События между тем набирали обороты. Неразлучность нашу мы не скрывали, и в специфических условиях Горно-Алтайска она вскоре стала предметом общего размышления. Удивительно: казалось, что наши отношения — это личное дело двоих, но реакция людей на них оказалась различной. Меня стал обходить стороной Виданов, дружески стимулировал поведение Малинина Иван Егорович Семин, заведующий кафедрой русского языка: «Не прозевай, коллега», дипломатично подталкивая к решительному шагу и меня: «У вас достойный поклонник, Людмила Павловна». И как я поняла позднее, с облегчением вздохнули многие не очень уверенные в своих мужьях жены, но прежде всего приуныла девичья часть студенческой аудитории, где он читал лекции: в него уже успели влюбиться многие, и от этой влюбленности некоторых из них я, став его женой, потом немало настрадалась.
В нем каким-то тугим узлом были завязаны в неразрешимое противоречие разные чувства. В душе он был романтик, но чуждался языка поэзии, боялся «красивости» в проявлении чувств, избегал всего того, что было, по его представлениям, не реальной жизнью, а «филологией», и свое отношение ко мне он тоже выразил предельно просто, без «ложной красивости». Однажды сказал: «Хорошо с вами, Людмила Павловна. Не хочется уходить... никуда и никогда».
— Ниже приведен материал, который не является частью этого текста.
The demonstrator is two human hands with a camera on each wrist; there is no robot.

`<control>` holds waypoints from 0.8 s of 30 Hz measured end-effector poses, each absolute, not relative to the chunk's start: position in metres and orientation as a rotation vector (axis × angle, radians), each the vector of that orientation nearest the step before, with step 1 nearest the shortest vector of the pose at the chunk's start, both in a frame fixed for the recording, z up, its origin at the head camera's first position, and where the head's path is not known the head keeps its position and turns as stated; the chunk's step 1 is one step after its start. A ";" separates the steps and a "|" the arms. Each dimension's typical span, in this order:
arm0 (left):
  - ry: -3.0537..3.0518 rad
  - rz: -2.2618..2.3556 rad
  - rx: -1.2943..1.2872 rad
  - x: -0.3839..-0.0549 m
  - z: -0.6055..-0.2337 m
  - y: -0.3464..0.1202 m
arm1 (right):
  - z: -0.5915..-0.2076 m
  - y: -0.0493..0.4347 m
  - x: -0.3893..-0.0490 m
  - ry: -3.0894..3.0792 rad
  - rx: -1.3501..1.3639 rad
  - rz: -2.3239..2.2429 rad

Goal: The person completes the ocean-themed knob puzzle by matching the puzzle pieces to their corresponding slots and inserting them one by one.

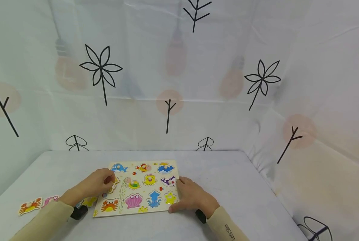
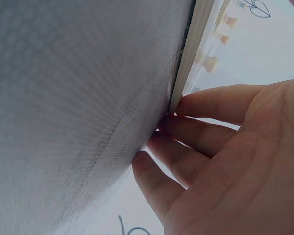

Я привыкла к филологическим изыскам, нуждалась в других словах, но и своей жизни без него уже не хотела, не представляла.
Так и случилось, что «никуда и никогда» мы друг от друга не ушли. Целых пятьдесят лет — полвека, до того самого последнего момента, когда он ушел из этого мира навсегда, мы оставались вместе. Часто и подолгу по велению жизненных обстоятельств разлучались, но это ничего не меняло «в существе» наших отношений.